- PROVIDED MATERIAL

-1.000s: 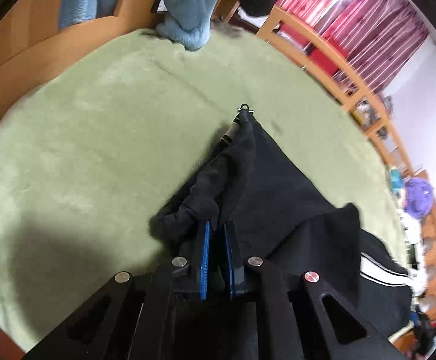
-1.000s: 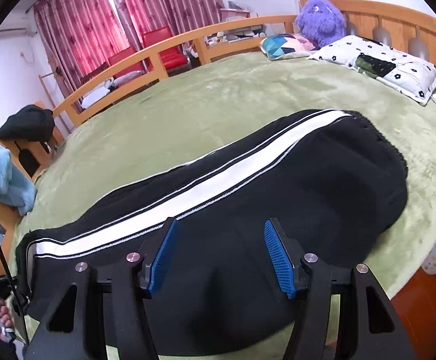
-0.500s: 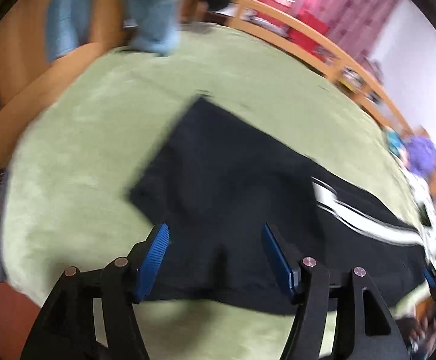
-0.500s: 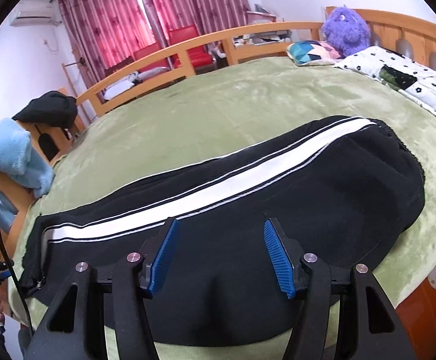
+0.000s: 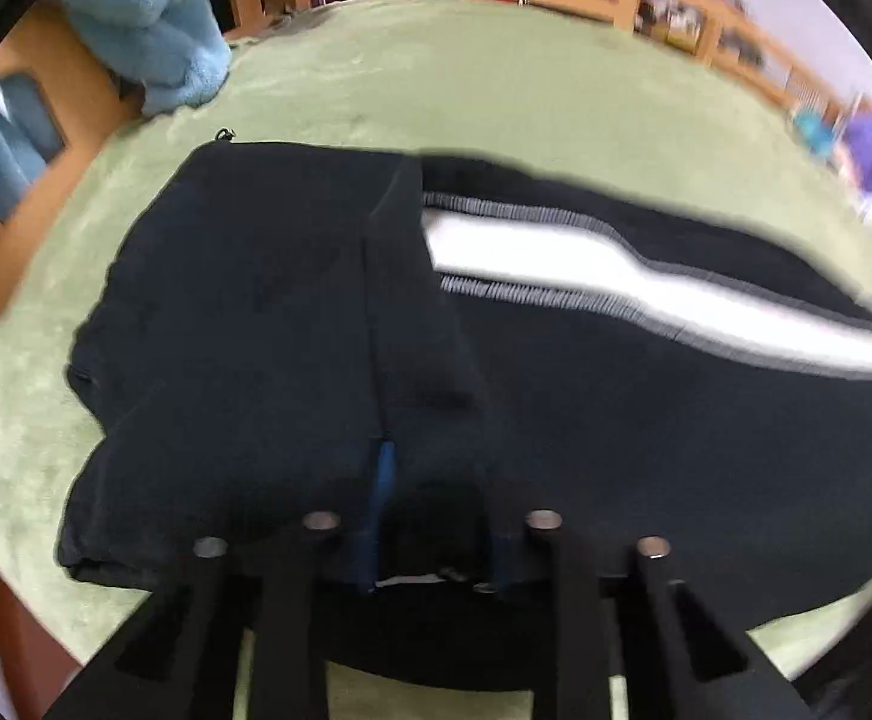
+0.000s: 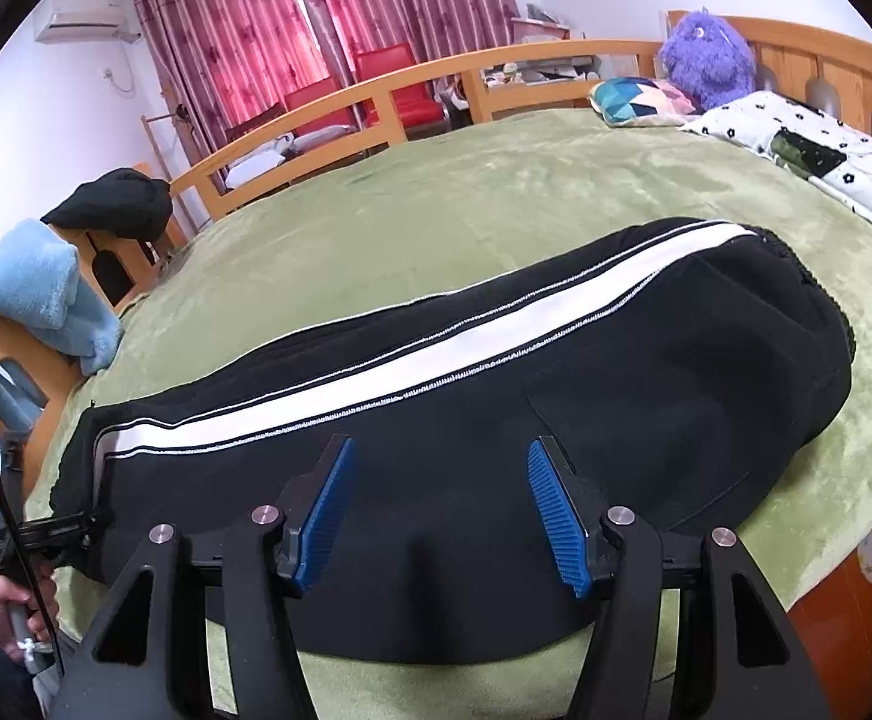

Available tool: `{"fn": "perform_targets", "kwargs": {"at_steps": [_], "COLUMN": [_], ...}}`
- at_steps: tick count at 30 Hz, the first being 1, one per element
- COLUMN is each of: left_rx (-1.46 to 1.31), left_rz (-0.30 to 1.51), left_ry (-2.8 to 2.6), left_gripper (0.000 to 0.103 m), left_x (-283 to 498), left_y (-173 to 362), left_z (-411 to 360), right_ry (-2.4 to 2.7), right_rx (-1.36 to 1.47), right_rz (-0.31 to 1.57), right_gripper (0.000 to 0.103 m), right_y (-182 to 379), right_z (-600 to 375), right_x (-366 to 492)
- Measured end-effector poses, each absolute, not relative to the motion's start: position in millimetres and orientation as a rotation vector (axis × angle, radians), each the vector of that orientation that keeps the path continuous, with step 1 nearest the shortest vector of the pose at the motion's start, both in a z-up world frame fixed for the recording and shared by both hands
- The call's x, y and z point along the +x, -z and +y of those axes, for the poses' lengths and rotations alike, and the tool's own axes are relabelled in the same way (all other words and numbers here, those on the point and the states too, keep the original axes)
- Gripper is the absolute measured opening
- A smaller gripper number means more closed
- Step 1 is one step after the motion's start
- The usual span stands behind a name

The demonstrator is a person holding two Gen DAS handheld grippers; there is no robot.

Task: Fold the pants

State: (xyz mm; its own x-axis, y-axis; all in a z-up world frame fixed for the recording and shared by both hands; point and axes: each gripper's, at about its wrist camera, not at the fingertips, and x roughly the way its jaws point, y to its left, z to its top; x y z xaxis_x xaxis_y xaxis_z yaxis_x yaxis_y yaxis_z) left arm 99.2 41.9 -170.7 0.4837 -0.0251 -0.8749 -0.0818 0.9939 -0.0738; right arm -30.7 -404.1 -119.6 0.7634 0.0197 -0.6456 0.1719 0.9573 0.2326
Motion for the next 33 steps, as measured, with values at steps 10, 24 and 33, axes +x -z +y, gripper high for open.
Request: {"fn": "perform_targets", "kwargs": {"at_steps": [10,24,33], "left_rx": [-0.114,-0.109,-0.075], "left_rz": [0.759,0.994,0.923], "left_ry": [-0.155,-0.266,-0.245], "left_gripper": [0.013,0.035,0.072], "left_x": [168.5,268.6,219.8], "left_y": [53.7,160.9,130.5], "left_z": [135.7,189.0,175.2], "right_ry": [0.062,0.121,0.009], "right_rx": [0.302,0.261,0.080], "right_rz": [0.683,0.761,0.791], "right_gripper": [0.059,0.059,0.066], "right_y": [113.4,123.2,119.8], "right_z": [-403.5,-379.5,-340.7], "right_x": [-7.0,39.2,107.4]}}
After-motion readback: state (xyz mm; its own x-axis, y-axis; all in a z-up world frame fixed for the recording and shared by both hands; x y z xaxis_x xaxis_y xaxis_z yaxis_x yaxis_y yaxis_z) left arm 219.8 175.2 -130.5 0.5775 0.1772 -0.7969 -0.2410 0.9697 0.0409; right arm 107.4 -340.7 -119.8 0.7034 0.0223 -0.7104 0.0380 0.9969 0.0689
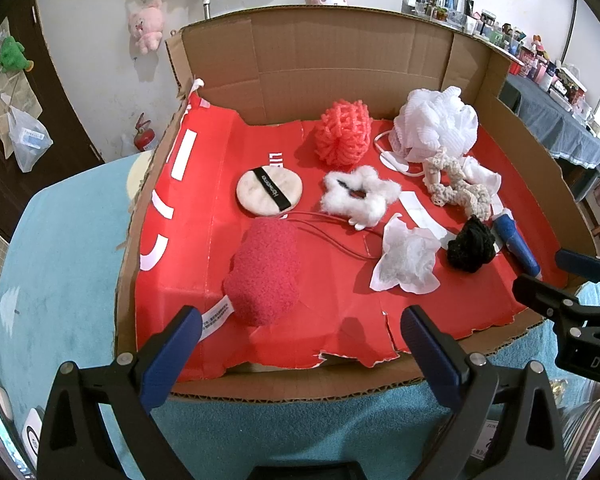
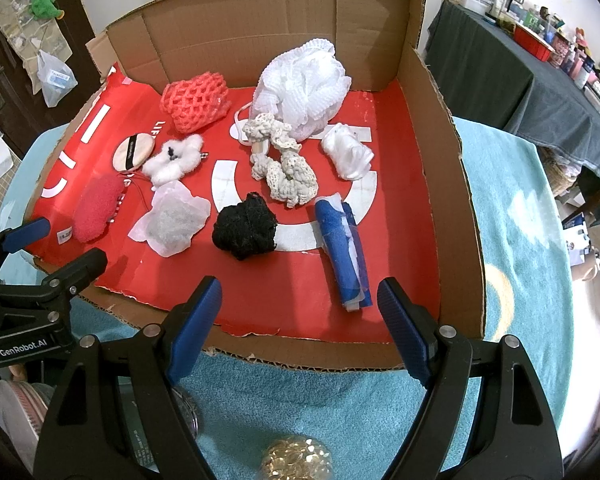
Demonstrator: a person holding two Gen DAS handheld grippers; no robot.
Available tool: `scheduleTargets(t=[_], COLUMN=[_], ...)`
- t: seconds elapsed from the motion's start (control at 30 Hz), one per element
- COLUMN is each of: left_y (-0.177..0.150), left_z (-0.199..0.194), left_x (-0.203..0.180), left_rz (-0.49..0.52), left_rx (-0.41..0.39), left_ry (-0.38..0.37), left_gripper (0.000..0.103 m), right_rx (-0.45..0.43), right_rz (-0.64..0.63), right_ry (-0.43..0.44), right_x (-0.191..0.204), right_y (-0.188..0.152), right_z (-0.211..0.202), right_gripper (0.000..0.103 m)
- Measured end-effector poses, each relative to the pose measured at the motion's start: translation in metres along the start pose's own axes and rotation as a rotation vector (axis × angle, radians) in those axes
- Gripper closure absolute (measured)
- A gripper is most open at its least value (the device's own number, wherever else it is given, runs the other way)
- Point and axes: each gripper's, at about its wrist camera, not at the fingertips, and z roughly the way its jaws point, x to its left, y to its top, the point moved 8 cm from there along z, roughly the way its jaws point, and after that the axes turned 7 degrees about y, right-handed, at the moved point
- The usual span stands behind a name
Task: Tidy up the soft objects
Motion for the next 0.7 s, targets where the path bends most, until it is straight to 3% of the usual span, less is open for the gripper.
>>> scheduleTargets(t=[0.17, 0.27, 0.43, 0.7], left_y=[0.002, 0.012, 0.016, -0.023], left_z=[-0.008, -0.032, -0.078, -0.167], left_x=[0.003, 0.022, 0.049, 0.054], left_rz=[0.004, -0.032, -0.094, -0.121], left_rx=[-0.019, -0.102, -0.185, -0.379], left_ry=[-0.015, 0.021, 0.004, -0.076], left_gripper=[0.002, 0.002, 0.002, 0.000], right_rx=[-0.008, -0.049, -0.145, -0.302], right_rz=[0.008, 0.036, 0.022, -0.048], right_ry=[0.022, 0.033, -0.009, -0.004], right_x=[0.000, -0.006, -0.010, 0.020], right_y=[0.001, 0.008, 0.017, -0.025], right_z=[-0.003, -0.019, -0.065, -0.138], right_gripper=[0.023, 0.023, 0.023, 0.023])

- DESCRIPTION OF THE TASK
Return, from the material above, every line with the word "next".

- ANSWER TO THE PROBLEM
Motion for the next 33 steps, as measured, with values at steps 10, 24 and 33, axes +x -z +y, gripper high for open.
Motion for the next 0.7 s, targets where the path bends most, until it is straight to 3% of the usual span, less is open for the gripper.

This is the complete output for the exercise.